Jeanne Weiler

Associate Professor of Educational Foundations

jweiler@hunter.cuny.edu
212-650-3459
W1115
Background

Dr. Weiler currently holds a joint faculty appointment in the Department of Educational Foundations & Counseling Programs and in the Department of Sociology. A native of the New York City area, she received an undergraduate degree in German Language and Literature from San Diego State University after attending Heidelberg University in Germany, a master’s degree in Teaching English to Speakers of Other Languages from Teachers College, Columbia University and a Ph.D. in the Sociology of Education/Social Foundations from the State University of New York at Buffalo. As a career educator, Dr. Weiler has taught in a variety of settings, both university and community-based in New York City, southern California and abroad in Germany and Kuwait.

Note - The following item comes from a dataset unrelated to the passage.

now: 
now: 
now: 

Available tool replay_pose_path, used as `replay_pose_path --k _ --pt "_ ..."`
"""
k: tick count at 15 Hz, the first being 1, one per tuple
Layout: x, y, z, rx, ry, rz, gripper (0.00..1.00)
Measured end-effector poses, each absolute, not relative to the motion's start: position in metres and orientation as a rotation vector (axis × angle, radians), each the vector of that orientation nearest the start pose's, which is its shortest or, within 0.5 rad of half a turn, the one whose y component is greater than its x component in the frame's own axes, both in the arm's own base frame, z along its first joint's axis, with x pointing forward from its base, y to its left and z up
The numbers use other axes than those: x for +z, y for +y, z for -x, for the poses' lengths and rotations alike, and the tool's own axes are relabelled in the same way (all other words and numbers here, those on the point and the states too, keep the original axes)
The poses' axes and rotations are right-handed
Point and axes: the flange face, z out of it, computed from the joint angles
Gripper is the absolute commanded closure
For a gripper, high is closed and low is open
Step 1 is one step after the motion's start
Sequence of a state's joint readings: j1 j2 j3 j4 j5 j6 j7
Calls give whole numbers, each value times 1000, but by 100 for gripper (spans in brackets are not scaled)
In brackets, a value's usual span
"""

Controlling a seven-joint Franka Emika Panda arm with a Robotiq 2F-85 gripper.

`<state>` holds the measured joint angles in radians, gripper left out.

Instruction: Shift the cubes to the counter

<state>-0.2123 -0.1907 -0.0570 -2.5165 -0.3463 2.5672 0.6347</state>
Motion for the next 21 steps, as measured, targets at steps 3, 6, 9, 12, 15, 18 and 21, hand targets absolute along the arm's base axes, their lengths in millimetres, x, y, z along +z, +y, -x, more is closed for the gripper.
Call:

In addition to teaching, Dr. Weiler served as an evaluation consultant at the New York City Department of Education and as a research associate at the Institute for Urban and Minority Education at Teachers College.

Teaching

Professor Weiler teaches the Social Foundations of Education in both the undergraduate and graduate adolescent education program and the graduate capstone course in the childhood education program. In addition, she teaches the undergraduate Sociology of Education course in the sociology department, as well as the evaluation course in the Graduate Social Research program.

Research

Dr. Weiler is the author of Codes and Contradictions: Race, Gender Identity and Schooling and her publications have appeared in journals such as Race, Gender and Class, and Educational Foundations. She has also contributed chapters in Advances in Gender Research and Introduction to Ethnic Studies.

Dr. Weiler’s research interests center on education and inequality and, social class, race and gender in education. In particular, Dr. Weiler’s research focuses on the college experiences of students who are first in their families to attend higher education, high-achieving young women of color in mathematics and science, and peer tutoring in mathematics and science programs.